Problem to solve:
With the pictures set aside, return the lines below exactly, beginning at the first and ending at the line containing "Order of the".

Source material:
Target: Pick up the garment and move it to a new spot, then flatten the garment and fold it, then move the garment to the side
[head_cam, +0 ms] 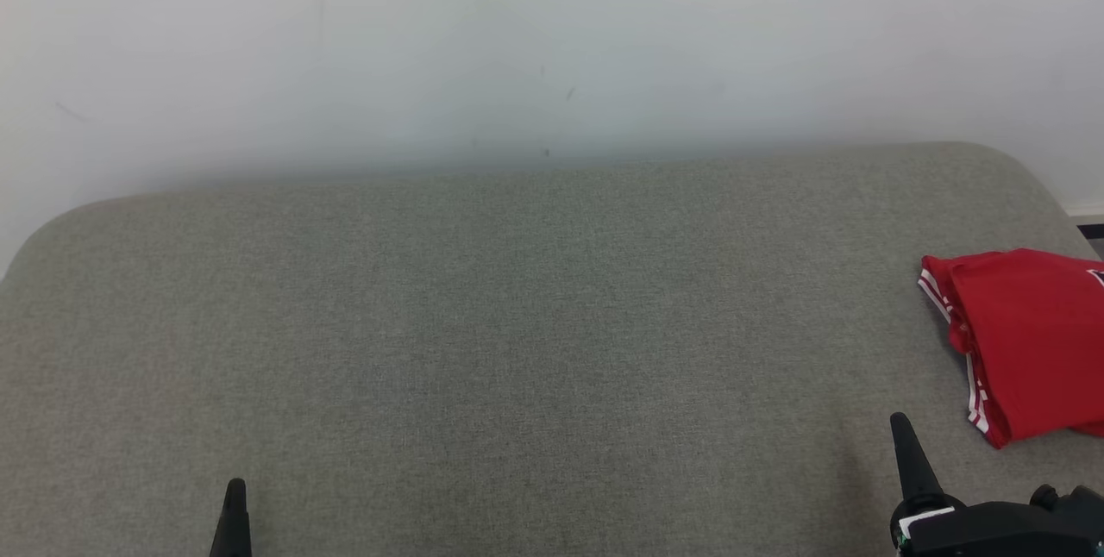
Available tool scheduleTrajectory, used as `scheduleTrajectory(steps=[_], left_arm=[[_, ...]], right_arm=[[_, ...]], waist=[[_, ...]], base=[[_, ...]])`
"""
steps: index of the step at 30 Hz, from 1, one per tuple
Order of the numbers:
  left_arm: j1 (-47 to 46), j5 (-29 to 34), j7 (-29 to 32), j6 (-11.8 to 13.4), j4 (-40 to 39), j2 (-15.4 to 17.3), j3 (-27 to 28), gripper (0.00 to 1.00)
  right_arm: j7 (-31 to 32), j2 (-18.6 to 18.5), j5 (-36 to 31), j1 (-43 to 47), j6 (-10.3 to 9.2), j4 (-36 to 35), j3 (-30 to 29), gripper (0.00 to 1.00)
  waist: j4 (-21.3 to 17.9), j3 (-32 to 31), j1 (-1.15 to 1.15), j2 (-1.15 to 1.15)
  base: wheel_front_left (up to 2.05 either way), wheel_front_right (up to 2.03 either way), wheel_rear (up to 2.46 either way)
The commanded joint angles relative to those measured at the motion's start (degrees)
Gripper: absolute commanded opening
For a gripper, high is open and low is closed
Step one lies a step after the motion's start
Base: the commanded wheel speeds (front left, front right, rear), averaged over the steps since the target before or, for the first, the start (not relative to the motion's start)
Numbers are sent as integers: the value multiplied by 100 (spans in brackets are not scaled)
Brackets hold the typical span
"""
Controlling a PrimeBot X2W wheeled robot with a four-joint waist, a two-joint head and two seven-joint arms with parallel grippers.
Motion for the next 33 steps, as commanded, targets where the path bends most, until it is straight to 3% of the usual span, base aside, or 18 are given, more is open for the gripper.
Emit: scheduleTrajectory(steps=[1, 33], left_arm=[[-130, -146, 24, -43, -30, 32, 6, 0], [-478, -1729, 440, -142, 28, 41, -4, 0]], right_arm=[[25, 9, 141, -96, -6, -65, -34, 0], [408, 98, 1655, -272, -9, -157, -259, 0]], waist=[[5, 2, 0, 0], [142, 68, 0, 0]], base=[[0, 0, 0], [0, 0, 0]])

Reply to the exercise:
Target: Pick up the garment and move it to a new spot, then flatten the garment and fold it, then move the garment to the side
[head_cam, +0 ms] 
Available tool scheduleTrajectory, used as `scheduleTrajectory(steps=[_], left_arm=[[_, ...]], right_arm=[[_, ...]], waist=[[_, ...]], base=[[_, ...]])`
"""
steps: index of the step at 30 Hz, from 1, one per tuple
Order of the numbers:

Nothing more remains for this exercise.